**Task objective**
All of the data below should be written out again exactly.

**Supplied material**
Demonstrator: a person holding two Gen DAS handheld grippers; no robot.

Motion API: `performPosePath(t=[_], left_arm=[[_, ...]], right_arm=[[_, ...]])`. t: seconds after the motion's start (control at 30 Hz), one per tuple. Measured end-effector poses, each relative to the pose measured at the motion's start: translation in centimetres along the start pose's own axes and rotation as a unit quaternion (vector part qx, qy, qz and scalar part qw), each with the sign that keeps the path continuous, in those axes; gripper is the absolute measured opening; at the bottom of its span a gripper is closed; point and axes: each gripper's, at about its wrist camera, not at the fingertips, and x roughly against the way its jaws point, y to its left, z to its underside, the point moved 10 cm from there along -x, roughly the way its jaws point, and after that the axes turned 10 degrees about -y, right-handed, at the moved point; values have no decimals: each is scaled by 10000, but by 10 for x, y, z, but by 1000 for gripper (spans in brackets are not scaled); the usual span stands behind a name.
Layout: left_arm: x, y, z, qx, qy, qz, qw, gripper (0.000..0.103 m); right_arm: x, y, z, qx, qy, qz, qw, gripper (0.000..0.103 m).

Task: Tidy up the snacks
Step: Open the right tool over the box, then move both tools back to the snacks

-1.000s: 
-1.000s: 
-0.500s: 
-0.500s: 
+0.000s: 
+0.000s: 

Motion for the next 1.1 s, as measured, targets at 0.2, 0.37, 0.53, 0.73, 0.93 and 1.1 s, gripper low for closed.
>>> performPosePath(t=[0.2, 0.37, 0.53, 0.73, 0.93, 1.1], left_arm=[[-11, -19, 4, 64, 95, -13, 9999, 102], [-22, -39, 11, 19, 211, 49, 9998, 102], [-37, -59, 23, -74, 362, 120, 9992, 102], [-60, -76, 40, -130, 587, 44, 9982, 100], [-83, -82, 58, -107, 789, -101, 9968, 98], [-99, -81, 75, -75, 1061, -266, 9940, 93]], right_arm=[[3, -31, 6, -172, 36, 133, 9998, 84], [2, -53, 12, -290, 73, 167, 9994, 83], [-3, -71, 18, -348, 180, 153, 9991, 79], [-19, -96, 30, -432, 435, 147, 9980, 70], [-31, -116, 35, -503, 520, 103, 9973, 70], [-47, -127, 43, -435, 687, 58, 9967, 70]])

**Answer space**
Demonstrator: a person holding two Gen DAS handheld grippers; no robot.

Motion API: `performPosePath(t=[_], left_arm=[[_, ...]], right_arm=[[_, ...]])`. t: seconds after the motion's start (control at 30 Hz), one per tuple. Measured end-effector poses, each relative to the pose measured at the motion's start: translation in centimetres along the start pose's own axes and rotation as a unit quaternion (vector part qx, qy, qz and scalar part qw), each with the sign that keeps the path continuous, in those axes; gripper is the absolute measured opening; at the bottom of its span a gripper is closed; point and axes: each gripper's, at about its wrist camera, not at the fingertips, and x roughly against the way its jaws point, y to its left, z to its underside, the point moved 10 cm from there along -x, roughly the way its jaws point, and after that the axes turned 10 degrees about -y, right-handed, at the moved point; values have no decimals: each is scaled by 10000, but by 10 for x, y, z, but by 1000 for gripper (spans in brackets are not scaled); the usual span stands behind a name.
Layout: left_arm: x, y, z, qx, qy, qz, qw, gripper (0.000..0.103 m); right_arm: x, y, z, qx, qy, qz, qw, gripper (0.000..0.103 m).

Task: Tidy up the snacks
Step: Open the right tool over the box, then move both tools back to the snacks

-1.000s: 
-1.000s: 
-0.500s: 
-0.500s: 
+0.000s: 
+0.000s: 

Motion for the next 1.1 s, as measured, targets at 0.2, 0.37, 0.53, 0.73, 0.93 and 1.1 s, gripper low for closed.
>>> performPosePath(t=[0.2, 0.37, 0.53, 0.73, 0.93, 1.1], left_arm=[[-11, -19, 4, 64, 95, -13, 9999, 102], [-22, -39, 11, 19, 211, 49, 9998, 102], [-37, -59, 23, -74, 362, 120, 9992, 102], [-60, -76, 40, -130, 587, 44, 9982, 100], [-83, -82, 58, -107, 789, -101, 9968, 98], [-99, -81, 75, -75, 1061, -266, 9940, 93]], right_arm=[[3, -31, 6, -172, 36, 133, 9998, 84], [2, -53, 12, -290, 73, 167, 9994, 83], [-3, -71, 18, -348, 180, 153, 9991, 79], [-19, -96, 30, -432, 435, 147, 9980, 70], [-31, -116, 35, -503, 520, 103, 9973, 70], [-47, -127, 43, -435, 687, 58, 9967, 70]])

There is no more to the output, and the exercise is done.